Lots of words have a single inventor:  googol and googolplex, robot,
witticism, blatant, bytelock . . .  Shakespeare is the sole inventor
of dozens (hundreds?) of words.

I have to add that 'bytelock' doesn't strike me as an entirely
convincing word, however.  I suppose he is keying off the browser-rate
expression.   How about 'imbottglimento', Italian for 'traffic jam'.
The subtle will see 'embottlement' buried in there.

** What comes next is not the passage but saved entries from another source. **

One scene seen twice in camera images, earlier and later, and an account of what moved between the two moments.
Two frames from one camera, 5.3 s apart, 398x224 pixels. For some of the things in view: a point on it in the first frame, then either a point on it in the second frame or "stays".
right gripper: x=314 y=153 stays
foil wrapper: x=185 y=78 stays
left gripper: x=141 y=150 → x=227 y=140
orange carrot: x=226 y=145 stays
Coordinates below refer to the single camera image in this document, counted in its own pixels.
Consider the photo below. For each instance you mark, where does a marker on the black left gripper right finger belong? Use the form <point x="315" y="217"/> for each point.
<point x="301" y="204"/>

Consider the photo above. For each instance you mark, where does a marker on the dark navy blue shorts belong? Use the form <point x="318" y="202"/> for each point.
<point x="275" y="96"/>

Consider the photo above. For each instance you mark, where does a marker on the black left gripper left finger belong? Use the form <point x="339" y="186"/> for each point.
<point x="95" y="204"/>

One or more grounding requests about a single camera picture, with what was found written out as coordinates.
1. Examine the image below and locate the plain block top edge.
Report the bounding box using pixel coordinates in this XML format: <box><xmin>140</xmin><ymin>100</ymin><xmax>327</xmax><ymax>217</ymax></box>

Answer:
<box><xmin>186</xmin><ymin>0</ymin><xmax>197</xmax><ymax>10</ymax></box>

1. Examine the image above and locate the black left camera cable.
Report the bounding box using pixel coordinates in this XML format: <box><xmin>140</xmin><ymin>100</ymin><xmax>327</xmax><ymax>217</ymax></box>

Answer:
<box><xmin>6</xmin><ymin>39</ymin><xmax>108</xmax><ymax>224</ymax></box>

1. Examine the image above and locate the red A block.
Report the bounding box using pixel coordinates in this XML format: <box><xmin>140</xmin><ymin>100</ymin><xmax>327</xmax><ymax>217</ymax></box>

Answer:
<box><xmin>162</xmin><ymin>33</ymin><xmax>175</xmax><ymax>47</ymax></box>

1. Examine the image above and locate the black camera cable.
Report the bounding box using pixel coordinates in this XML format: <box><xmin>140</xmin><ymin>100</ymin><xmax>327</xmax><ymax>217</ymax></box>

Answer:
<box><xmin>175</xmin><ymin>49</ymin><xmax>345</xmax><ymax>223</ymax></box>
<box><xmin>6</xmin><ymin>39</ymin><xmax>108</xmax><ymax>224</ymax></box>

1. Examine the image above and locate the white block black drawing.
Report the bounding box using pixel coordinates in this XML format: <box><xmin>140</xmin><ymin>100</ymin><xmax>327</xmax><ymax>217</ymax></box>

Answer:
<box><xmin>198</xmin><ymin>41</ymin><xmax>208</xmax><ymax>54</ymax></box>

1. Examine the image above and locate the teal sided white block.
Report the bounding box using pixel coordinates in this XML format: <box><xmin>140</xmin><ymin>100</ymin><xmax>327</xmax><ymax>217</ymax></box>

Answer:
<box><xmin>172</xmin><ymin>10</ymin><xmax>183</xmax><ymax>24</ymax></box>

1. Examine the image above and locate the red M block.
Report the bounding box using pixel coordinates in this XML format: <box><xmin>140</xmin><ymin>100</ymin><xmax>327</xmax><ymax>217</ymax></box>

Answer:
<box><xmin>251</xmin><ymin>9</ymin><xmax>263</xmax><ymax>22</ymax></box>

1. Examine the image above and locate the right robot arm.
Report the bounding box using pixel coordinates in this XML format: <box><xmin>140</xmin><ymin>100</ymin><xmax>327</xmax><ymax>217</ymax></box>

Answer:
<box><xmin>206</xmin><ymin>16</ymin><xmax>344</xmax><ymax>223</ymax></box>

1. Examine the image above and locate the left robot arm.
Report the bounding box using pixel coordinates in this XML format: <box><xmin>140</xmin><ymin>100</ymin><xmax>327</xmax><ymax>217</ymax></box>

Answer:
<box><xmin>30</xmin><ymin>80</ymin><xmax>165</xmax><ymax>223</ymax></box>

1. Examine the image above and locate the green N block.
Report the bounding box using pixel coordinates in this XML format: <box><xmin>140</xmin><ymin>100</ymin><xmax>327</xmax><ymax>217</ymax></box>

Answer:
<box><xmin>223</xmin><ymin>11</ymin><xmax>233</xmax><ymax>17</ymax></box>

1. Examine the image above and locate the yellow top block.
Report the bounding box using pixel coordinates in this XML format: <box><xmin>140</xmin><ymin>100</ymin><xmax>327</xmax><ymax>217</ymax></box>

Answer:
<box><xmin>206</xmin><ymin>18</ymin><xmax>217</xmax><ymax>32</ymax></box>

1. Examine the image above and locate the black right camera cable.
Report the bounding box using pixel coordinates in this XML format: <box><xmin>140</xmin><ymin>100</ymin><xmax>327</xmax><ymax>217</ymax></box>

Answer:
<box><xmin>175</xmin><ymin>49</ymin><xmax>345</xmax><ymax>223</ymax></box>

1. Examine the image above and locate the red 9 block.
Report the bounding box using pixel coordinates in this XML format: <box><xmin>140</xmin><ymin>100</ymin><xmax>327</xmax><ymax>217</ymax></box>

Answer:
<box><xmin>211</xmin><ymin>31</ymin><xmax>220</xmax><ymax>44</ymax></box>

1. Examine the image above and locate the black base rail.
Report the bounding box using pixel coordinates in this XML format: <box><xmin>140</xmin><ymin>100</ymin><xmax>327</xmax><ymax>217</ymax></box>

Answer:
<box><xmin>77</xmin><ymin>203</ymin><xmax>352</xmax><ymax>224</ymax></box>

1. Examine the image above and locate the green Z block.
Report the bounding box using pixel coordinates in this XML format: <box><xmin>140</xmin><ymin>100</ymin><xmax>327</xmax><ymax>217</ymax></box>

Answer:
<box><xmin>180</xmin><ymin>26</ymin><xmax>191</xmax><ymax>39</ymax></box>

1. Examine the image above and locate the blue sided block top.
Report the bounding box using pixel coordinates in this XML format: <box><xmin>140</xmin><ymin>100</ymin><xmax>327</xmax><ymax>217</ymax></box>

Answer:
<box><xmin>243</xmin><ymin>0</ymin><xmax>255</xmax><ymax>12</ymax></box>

|For a number of years, he has had an announcement in his email signature,
|notifying the world of this factoid and asking them to spread it.
|Now, as that apparently isn't working fast enough, he has resorted to
|sending out notices on sixdegrees.
|
| -- acb
|
|----- Forwarded message from sixdegrees bulletin board  
<yq13n11u5@groupbbparser.sixdegrees.com> -----

<snip>

-----------------------------------------------------------

From: "Andrew C . Bul+hac?k"
Re: Unclear on the concept

[Tom Parmenter]
> |
> |I recently got a sixdegrees message from a guy seeking help with a
> |rather eccentric (and perhaps slightly psychoceramic) cause.
> |It appears that he has coined a neologism ("bytelock"), which he
> |really wants to get into the dictionary and become famous for.
> |(There he seems a bit unclear on the concept; isn't it a prerequisite
> |for a word's inclusion into dictionaries that it have an existence
> |independent of any one coiner?)
>
> How in the world would *that* work?  "I'm sorry, Mr. Capek, we can't
> accept your invention of the word 'robot' because no one else has
> invented it?"  Who would the "we" be?

The editors of the OED and the like.

> Lots of words have a single inventor:  googol and googolplex, robot,
> witticism, blatant, bytelock . . .  Shakespeare is the sole inventor
> of dozens (hundreds?) of words.

Though the words aren't accepted into a dictionary until they are
in general usage by people who don't know the coiner.  Being
self-consciously pushed by its coiner and various people personally
connected to them doesn't count.

-----------------------------------------------------------

From: Anton Sherwood
Re: Unclear on the concept

"Andrew C . Bul+hac?k" wrote:
> I recently got a sixdegrees message from a guy seeking help with a
> rather eccentric (and perhaps slightly psychoceramic) cause.
> It appears that he has coined a neologism ("bytelock"), which he
> really wants to get into the dictionary and become famous for.

It would help if he had a brain tumor.